Ninhursag

Dioses y deidades · Deidades mesopotámicas

Ninhursag

Ninhursag: la matriz de la arcilla viva

La madre del suelo pedregoso

Ninhursag es la tierra misma en su estado más fértil y salvaje. Su nombre significa "la señora de las colinas sagradas", pero también se la conoce como Ki, la tierra madre, o Aruru, la alfarera de los destinos. Ella es la fuerza creadora que existía antes de que las ciudades fueran construidas y los canales excavados. Su dominio no es la tierra cultivada por el hombre, sino las laderas de las montañas cubiertas de vegetación silvestre, el lugar donde la vida brota de manera espontánea tras las lluvias de primavera. Se la representa como una mujer madura de gran dignidad, que lleva una tiara con cuernos y sostiene en sus manos un cordón de partera y una espiga de trigo. Ninhursag es la proveedora de la matriz cósmica, la deidad que da forma a los huesos y a la carne de todas las criaturas vivientes en su taller divino, utilizando el agua de los abismos y la arcilla del suelo mesopotámico.

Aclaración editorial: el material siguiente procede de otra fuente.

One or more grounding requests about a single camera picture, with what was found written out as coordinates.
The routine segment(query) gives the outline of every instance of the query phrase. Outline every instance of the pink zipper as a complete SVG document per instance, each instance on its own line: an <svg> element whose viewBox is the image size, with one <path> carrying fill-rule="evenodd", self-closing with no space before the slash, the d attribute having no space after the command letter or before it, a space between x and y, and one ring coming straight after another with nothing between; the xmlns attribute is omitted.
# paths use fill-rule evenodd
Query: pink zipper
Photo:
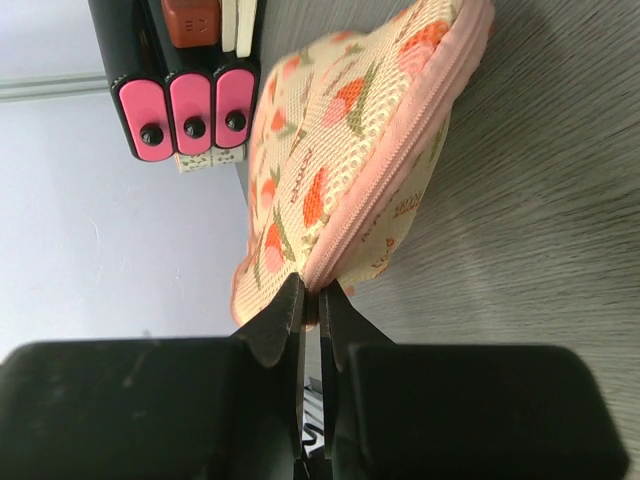
<svg viewBox="0 0 640 480"><path fill-rule="evenodd" d="M451 30L443 38L443 42L447 36L453 35L458 35L461 40L457 41L455 51L447 52L451 57L446 67L440 70L443 73L436 77L434 82L429 82L426 86L422 86L423 88L429 88L429 85L435 85L435 87L429 88L428 92L424 92L424 97L427 98L427 101L422 104L422 107L415 114L415 120L406 129L409 133L405 134L404 138L399 142L394 142L399 146L392 150L390 154L384 152L385 163L378 167L378 173L373 181L367 180L368 185L364 193L362 195L353 195L359 199L358 203L355 208L349 206L349 212L344 221L337 219L341 226L336 235L328 236L330 243L325 246L326 248L322 248L319 245L323 240L322 235L318 244L316 244L314 250L318 249L324 253L317 261L312 261L310 258L302 272L306 288L311 292L320 290L326 283L335 278L336 275L333 275L333 273L336 270L336 266L344 264L348 260L344 258L341 261L341 258L345 252L354 249L356 245L354 240L359 242L360 237L358 234L363 232L363 227L368 227L366 222L368 220L369 222L371 221L372 212L377 214L382 211L393 192L404 180L407 173L405 172L407 167L405 165L407 163L406 160L412 157L411 153L416 145L422 146L422 148L426 147L428 140L433 137L437 129L442 125L451 106L445 104L443 99L445 97L451 98L453 94L453 99L449 102L452 104L453 100L464 89L468 78L477 68L486 46L486 37L488 37L492 19L493 6L489 0L466 0L462 4L460 12ZM431 68L431 65L428 64L425 71L429 68ZM421 98L421 95L412 95L412 97ZM397 183L397 186L392 189L390 186L393 183ZM351 198L351 196L345 195L342 202L343 205L349 203L348 198ZM334 212L332 215L329 220L330 223L331 220L334 220L336 213Z"/></svg>

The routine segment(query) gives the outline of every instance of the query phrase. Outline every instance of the gray table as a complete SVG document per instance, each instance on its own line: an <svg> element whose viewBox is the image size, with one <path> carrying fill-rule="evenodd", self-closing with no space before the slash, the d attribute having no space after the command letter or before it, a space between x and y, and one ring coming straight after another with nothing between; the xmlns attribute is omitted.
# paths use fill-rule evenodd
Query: gray table
<svg viewBox="0 0 640 480"><path fill-rule="evenodd" d="M327 32L368 31L409 3L270 0L265 72ZM399 342L575 349L639 458L638 2L496 4L496 33L456 103L413 229L354 303ZM317 346L309 340L313 376Z"/></svg>

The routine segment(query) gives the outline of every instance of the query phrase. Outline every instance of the pink marker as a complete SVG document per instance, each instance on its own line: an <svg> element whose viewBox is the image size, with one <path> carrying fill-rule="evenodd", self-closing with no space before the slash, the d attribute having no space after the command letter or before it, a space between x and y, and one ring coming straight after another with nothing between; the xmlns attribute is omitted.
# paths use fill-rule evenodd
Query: pink marker
<svg viewBox="0 0 640 480"><path fill-rule="evenodd" d="M244 68L234 68L218 78L215 112L217 147L234 148L247 140L254 87L253 73Z"/></svg>
<svg viewBox="0 0 640 480"><path fill-rule="evenodd" d="M186 73L171 82L169 96L178 151L198 155L211 148L211 81Z"/></svg>
<svg viewBox="0 0 640 480"><path fill-rule="evenodd" d="M152 80L131 80L118 92L140 160L159 162L174 150L162 87Z"/></svg>

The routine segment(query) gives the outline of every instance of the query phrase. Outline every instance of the pink trim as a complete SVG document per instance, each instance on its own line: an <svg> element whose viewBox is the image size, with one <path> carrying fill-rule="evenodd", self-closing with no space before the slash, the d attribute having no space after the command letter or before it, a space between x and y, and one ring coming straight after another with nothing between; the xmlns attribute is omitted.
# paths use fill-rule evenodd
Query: pink trim
<svg viewBox="0 0 640 480"><path fill-rule="evenodd" d="M180 75L169 87L173 121L176 126L178 151L185 155L198 155L211 148L211 81L198 73ZM207 131L200 138L191 138L184 132L184 122L200 117Z"/></svg>
<svg viewBox="0 0 640 480"><path fill-rule="evenodd" d="M159 162L173 155L167 104L162 87L152 80L132 80L118 93L138 157L146 162ZM164 133L160 145L152 147L140 138L140 129L156 123Z"/></svg>
<svg viewBox="0 0 640 480"><path fill-rule="evenodd" d="M255 77L244 68L236 68L222 74L216 84L216 145L220 148L234 148L247 139L251 124L251 101ZM227 128L227 115L240 111L247 119L246 127L240 132Z"/></svg>
<svg viewBox="0 0 640 480"><path fill-rule="evenodd" d="M480 63L486 47L493 14L494 9L489 0L465 0L463 2L456 21L449 32L442 38L440 45L425 68L411 84L405 94L405 100L401 102L389 125L385 128L385 133L372 157L351 189L344 195L326 227L320 233L318 242L300 272L300 277L307 288L319 290L339 275L340 268L344 267L345 262L352 255L364 232L370 228L375 217L386 207L393 194L400 188L411 171L411 163L403 160L411 158L411 153L424 149L441 128L448 113L451 111L453 102L462 93L469 78ZM482 21L481 26L478 26L478 19ZM468 32L477 28L482 29L483 33L477 39L471 38L467 40ZM460 49L469 41L473 42L470 52L468 55L460 57ZM461 68L459 71L454 72L455 76L453 78L445 77L443 79L442 72L449 70L448 67L452 61L461 62ZM416 101L416 99L429 98L434 88L439 88L447 83L449 85L443 96L436 97L436 101L429 105L426 110L423 103ZM416 138L414 147L404 155L398 156L399 142L404 138L406 132L411 131L412 123L419 114L427 119L426 128L420 131L421 125L415 126L416 134L420 136L416 138L416 134L413 135L413 138ZM394 157L396 157L397 161L403 162L386 184L375 204L363 212L366 217L360 225L355 225L357 230L354 232L353 228L349 228L354 208L356 208L360 199L367 198L372 185L379 182L381 172L384 172L388 167L389 159ZM341 250L334 251L332 246L335 244L336 238L341 237L348 238L350 241L347 245L340 245L339 248ZM318 275L318 271L326 264L327 259L334 262L331 271L326 278L319 279L318 285L314 285L313 277Z"/></svg>

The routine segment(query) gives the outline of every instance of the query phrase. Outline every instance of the pouch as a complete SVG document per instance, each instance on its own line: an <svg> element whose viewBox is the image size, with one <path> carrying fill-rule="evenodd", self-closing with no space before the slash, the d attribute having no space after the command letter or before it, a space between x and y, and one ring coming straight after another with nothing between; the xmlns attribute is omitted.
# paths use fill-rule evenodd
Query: pouch
<svg viewBox="0 0 640 480"><path fill-rule="evenodd" d="M369 35L326 36L273 68L250 140L248 255L232 292L239 324L290 273L313 293L387 268L493 14L489 0L419 0Z"/></svg>

El moldeado de la humanidad

El mito más trascendental de Ninhursag narra la creación del ser humano. Los dioses menores, cansados del duro trabajo de excavar los canales de los ríos y amontonar la tierra, comenzaron a rebelarse contra los grandes señores del cielo. Para aliviar su carga, el astuto dios Enki ideó un plan y acudió a Ninhursag para que lo ejecutara. La diosa madre mezcló la arcilla de las profundidades del abismo con la sangre y la carne de un dios sacrificado, uniendo así la materia terrestre con la chispa divina de la inmortalidad. Con sus propias manos manchadas de barro y sangre, Ninhursag moldeó a los primeros siete hombres y siete mujeres que poblaron el mundo, estableciendo sus destinos y sus limitaciones. Cada vez que nace un rey o un esclavo, es ella quien supervisa el parto en la cámara de la creación, modelando los rasgos del recién nacido y dándole el primer soplido de vida. Ella es la partera de la humanidad, pero también la que determina el fin de sus días, reclamando los cuerpos para que vuelvan a convertirse en la arcilla de la que surgieron.

La soberana de Dilmun

Ninhursag posee una relación compleja y tormentosa con las demás deidades, especialmente con Enki. En la isla paradisíaca de Dilmun, donde no existe la enfermedad ni la muerte, Ninhursag hace brotar las plantas más hermosas y sagradas del cosmos. Cuando Enki devora estas plantas prohibidas para absorber su poder, la diosa madre se enfurece y lo maldice, retirándole su mirada dadora de vida. Enki cae enfermo de muerte, con ocho de sus órganos vitales colapsando uno a uno. Ante el temor de que el dios del agua dulce perezca y la tierra se vuelva estéril, las demás deidades suplican a Ninhursag que regrese. Demostrando su inmenso poder sobre la vida y la salud, la diosa se sienta junto a Enki y crea ocho deidades sanadoras, cada una nacida del dolor de una parte específica del cuerpo del dios, restaurando el equilibrio del universo. Su culto es la base de toda medicina y agricultura; ella es la madre que alimenta, la tierra que sostiene y la tumba que finalmente acoge a toda su creación.